[[ RECORDS FOR THIS EXERCISE open ]]

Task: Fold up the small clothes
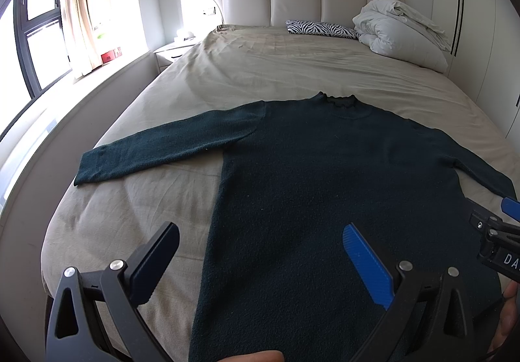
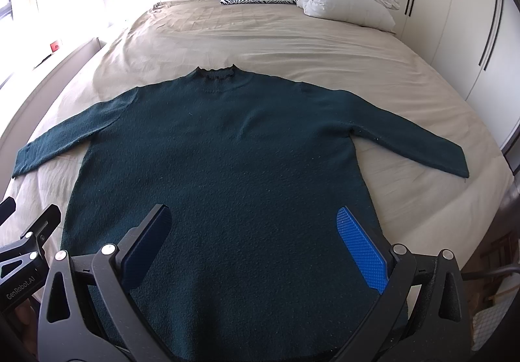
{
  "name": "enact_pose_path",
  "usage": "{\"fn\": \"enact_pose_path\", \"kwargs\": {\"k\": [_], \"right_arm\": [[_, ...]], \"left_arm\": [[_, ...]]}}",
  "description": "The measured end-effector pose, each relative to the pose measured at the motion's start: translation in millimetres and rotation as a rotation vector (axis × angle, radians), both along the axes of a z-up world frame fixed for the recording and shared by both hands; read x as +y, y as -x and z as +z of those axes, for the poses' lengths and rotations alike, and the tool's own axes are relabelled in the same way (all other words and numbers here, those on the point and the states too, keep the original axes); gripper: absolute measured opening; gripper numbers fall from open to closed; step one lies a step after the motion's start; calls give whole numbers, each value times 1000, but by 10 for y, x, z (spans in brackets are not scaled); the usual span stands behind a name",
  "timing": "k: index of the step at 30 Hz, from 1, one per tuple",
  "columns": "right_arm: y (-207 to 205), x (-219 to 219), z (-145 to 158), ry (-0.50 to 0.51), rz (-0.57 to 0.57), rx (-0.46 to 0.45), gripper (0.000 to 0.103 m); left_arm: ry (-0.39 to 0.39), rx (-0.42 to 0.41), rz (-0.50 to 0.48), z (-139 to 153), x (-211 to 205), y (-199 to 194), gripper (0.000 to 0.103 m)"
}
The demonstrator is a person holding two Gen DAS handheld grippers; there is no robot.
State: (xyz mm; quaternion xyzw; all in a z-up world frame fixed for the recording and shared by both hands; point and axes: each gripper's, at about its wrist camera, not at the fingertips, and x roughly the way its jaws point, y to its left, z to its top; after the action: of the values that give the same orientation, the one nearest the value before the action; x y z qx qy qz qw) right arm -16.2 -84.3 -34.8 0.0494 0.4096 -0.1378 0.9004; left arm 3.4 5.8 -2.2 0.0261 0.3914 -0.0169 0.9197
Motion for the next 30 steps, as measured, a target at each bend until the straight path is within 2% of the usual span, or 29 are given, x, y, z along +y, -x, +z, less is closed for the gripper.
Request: {"fn": "enact_pose_path", "kwargs": {"k": [16, 20, 24, 26, 30], "right_arm": [[-8, -24, -66, -6, 2, 9, 103], [-25, -137, -114, -21, -9, 9, 103], [-23, -494, -165, -68, -36, -16, 103], [-9, -816, -174, -109, -75, -55, 103], [113, -1825, -268, -227, -241, -134, 103]], "left_arm": [[-5, 11, 6, -115, -31, 60, 103], [30, 44, -6, -182, -56, 13, 103], [1, 57, -26, -276, -134, -35, 103], [42, 103, -57, -342, -133, -124, 103], [120, 185, -68, -478, -120, -313, 103]]}}
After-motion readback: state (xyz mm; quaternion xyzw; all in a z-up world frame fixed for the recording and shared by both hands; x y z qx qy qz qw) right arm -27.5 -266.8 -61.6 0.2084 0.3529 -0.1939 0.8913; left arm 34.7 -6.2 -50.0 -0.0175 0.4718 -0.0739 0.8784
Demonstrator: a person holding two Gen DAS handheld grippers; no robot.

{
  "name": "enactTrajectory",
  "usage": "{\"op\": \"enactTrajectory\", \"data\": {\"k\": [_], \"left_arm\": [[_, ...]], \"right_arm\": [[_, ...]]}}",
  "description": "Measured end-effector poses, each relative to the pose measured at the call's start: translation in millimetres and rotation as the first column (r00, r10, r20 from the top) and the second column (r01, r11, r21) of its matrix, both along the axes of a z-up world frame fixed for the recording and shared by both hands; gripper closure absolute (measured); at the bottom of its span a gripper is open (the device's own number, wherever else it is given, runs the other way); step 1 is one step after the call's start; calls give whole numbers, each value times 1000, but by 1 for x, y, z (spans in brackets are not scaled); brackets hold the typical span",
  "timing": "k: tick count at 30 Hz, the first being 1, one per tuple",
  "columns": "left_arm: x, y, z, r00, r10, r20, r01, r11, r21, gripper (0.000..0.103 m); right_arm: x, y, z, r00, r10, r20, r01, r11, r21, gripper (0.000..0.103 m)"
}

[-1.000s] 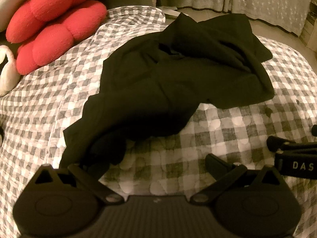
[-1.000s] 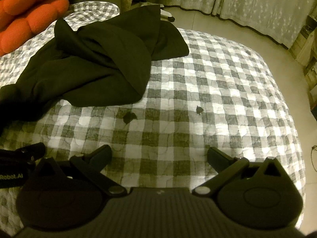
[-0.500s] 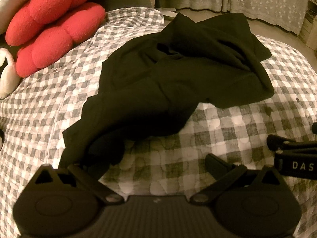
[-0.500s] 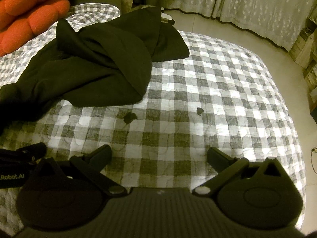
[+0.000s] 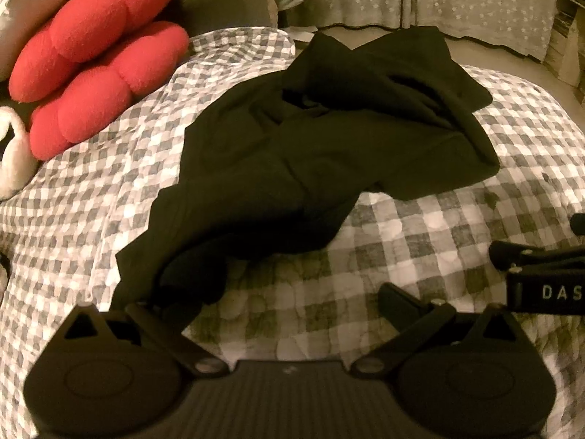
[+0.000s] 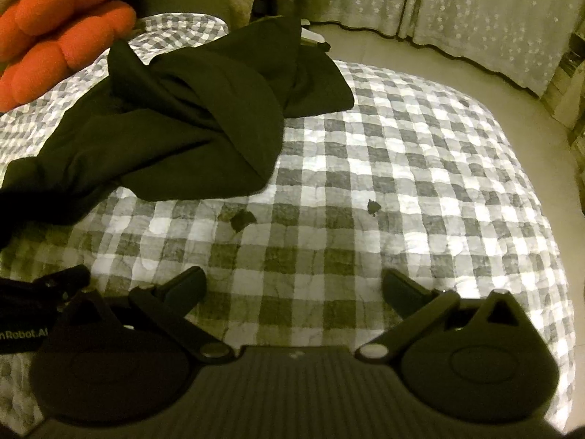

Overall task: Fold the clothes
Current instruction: 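Move both grippers toward the crumpled black garment on the bed, then grasp the black garment's edge with the left gripper while the right gripper grasps another edge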

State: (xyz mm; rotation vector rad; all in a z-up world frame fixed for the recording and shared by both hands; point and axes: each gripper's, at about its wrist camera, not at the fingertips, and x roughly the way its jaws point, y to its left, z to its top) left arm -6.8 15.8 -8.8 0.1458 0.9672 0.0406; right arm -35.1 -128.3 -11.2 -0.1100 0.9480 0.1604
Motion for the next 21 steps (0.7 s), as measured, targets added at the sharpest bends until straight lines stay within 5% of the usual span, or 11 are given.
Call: {"op": "enactTrajectory", "data": {"k": [9, 13, 21], "left_arm": [[3, 17, 0, 999, -29, -22, 27, 994, -108, 0], [1, 39, 14, 1000, -21, 4, 22, 974, -227, 1], [-3, 84, 31, 992, 97, 84, -63, 938, -342, 8]], "right_arm": [[0, 1, -1, 999, 20, 32, -21, 1000, 10, 0], [6, 1, 2, 1000, 8, 21, -8, 1000, 21, 0], [26, 7, 15, 998, 1, 67, -9, 993, 118, 21]]}}
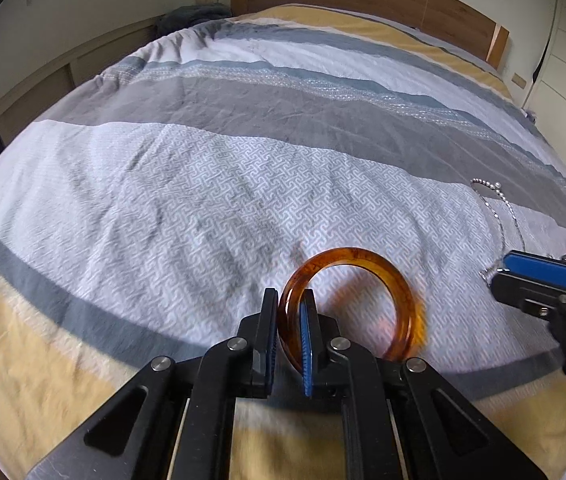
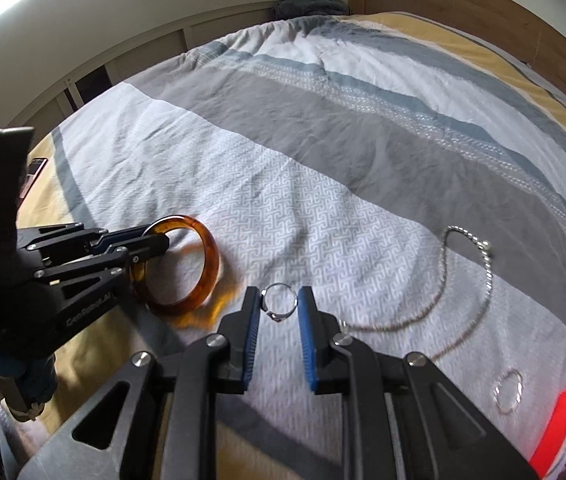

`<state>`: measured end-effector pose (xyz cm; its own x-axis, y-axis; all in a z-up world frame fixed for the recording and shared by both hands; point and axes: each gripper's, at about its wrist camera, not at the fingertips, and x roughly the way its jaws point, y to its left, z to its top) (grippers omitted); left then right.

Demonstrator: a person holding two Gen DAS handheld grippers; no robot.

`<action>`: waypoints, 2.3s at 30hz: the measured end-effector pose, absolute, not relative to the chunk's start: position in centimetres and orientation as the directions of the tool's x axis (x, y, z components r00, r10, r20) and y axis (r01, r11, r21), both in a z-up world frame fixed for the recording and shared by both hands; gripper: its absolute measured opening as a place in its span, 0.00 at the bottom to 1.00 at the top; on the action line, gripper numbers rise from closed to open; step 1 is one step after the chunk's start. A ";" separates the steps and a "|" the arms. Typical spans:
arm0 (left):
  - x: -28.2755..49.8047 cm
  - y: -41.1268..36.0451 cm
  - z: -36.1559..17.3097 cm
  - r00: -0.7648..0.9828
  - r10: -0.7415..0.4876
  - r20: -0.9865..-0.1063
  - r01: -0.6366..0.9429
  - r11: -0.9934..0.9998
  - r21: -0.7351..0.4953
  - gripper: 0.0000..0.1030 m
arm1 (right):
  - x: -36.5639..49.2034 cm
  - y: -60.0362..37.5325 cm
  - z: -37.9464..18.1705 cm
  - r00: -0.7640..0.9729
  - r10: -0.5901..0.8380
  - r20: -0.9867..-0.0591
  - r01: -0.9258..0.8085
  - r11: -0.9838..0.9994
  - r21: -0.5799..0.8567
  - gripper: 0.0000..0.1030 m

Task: Organize jewelry
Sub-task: 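Carry the amber bangle and silver ring into the red box and release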

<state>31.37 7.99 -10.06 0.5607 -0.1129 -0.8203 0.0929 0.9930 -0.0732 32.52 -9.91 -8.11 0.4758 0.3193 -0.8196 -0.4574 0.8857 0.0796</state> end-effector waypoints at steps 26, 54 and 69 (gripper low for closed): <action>19.8 1.7 0.6 0.653 -0.123 -0.747 0.182 0.983 -0.003 0.10 | 17.4 -22.2 2.8 0.632 0.242 -0.736 -0.327 0.944 0.029 0.17; 17.6 -22.5 0.3 0.542 -0.332 -0.772 0.502 0.865 -0.019 0.10 | 11.3 -43.6 -0.4 0.662 0.082 -0.745 -0.010 0.995 0.101 0.17; 20.7 -33.4 -4.8 0.462 -0.329 -0.824 0.598 0.801 0.016 0.10 | 15.9 -49.8 -6.0 0.605 0.092 -0.791 0.034 0.989 0.141 0.17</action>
<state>20.66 -33.36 -4.83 0.4623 -0.3286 -0.8236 0.5983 0.8011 0.0162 15.85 -49.82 -5.98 0.6048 0.0920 -0.7910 0.0344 0.9894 0.1413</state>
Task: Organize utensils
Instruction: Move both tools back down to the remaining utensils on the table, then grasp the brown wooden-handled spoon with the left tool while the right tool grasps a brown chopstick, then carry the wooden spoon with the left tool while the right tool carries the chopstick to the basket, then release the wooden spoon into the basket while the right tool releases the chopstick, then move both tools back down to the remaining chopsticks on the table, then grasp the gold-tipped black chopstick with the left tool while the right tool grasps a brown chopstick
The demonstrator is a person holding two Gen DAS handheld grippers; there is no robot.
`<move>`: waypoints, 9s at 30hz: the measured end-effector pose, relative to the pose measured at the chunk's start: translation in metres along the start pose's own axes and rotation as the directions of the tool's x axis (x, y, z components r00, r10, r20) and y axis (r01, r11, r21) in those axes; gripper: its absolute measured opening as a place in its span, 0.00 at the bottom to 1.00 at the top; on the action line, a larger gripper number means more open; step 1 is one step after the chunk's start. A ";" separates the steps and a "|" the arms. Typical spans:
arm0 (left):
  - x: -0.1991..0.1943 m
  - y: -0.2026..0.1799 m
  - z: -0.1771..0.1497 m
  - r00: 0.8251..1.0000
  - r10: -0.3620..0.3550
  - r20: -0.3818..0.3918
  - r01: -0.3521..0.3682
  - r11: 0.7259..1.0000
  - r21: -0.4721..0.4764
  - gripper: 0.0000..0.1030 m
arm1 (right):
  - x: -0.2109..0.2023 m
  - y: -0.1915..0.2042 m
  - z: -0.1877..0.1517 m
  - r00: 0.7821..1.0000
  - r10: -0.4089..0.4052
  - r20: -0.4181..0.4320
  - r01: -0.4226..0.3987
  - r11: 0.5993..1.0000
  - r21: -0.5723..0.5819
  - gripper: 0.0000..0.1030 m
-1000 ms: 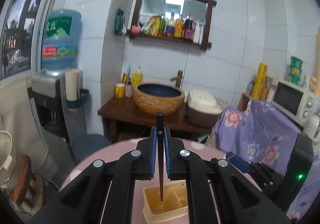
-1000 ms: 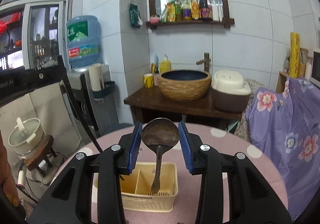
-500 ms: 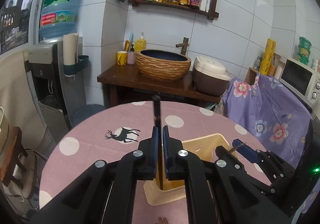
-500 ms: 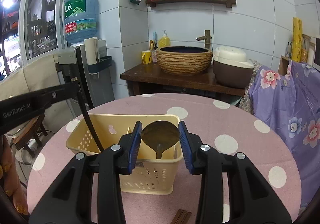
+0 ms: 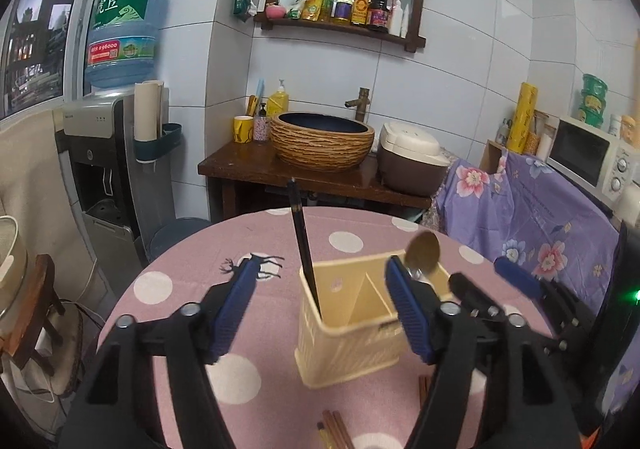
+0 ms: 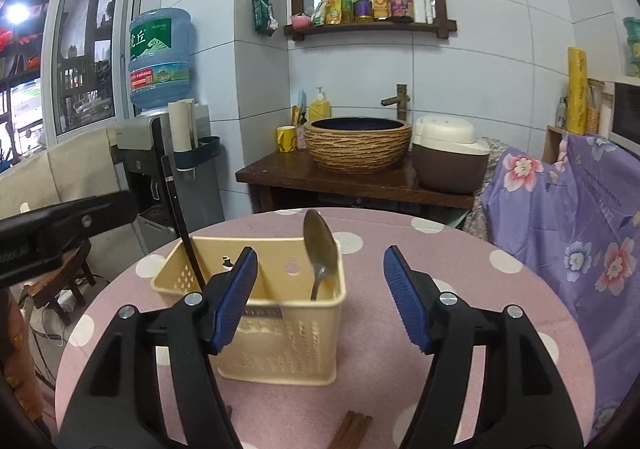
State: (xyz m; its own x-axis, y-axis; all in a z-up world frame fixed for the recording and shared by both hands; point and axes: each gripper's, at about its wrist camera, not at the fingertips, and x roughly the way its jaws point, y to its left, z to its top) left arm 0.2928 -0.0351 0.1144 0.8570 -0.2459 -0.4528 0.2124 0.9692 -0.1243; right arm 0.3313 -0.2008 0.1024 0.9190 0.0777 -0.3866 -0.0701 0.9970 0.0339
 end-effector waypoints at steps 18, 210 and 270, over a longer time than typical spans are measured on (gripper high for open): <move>-0.037 0.033 -0.129 0.972 0.019 -0.234 -0.030 0.999 -0.043 0.76 | -0.078 -0.039 -0.129 0.953 -0.054 -0.298 0.091 0.990 0.112 0.68; -0.001 -0.001 -0.067 0.987 -0.030 -0.158 0.032 0.999 0.009 0.60 | -0.037 -0.023 -0.013 0.990 -0.016 -0.141 0.026 0.997 0.072 0.37; 0.035 0.041 -0.160 0.901 0.064 -0.429 -0.118 0.988 -0.100 0.36 | 0.015 -0.037 -0.138 0.861 -0.058 -0.505 0.151 0.978 0.146 0.32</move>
State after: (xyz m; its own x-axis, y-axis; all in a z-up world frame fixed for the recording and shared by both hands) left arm 0.2560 -0.0056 -0.0477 0.5847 -0.1637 -0.7945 0.0613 0.9855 -0.1579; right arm 0.2938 -0.2363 -0.0320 0.5991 0.0116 -0.8006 0.1270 0.9859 0.1093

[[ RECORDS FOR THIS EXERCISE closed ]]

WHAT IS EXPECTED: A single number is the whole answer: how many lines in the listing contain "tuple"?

FINISHED TASK: 2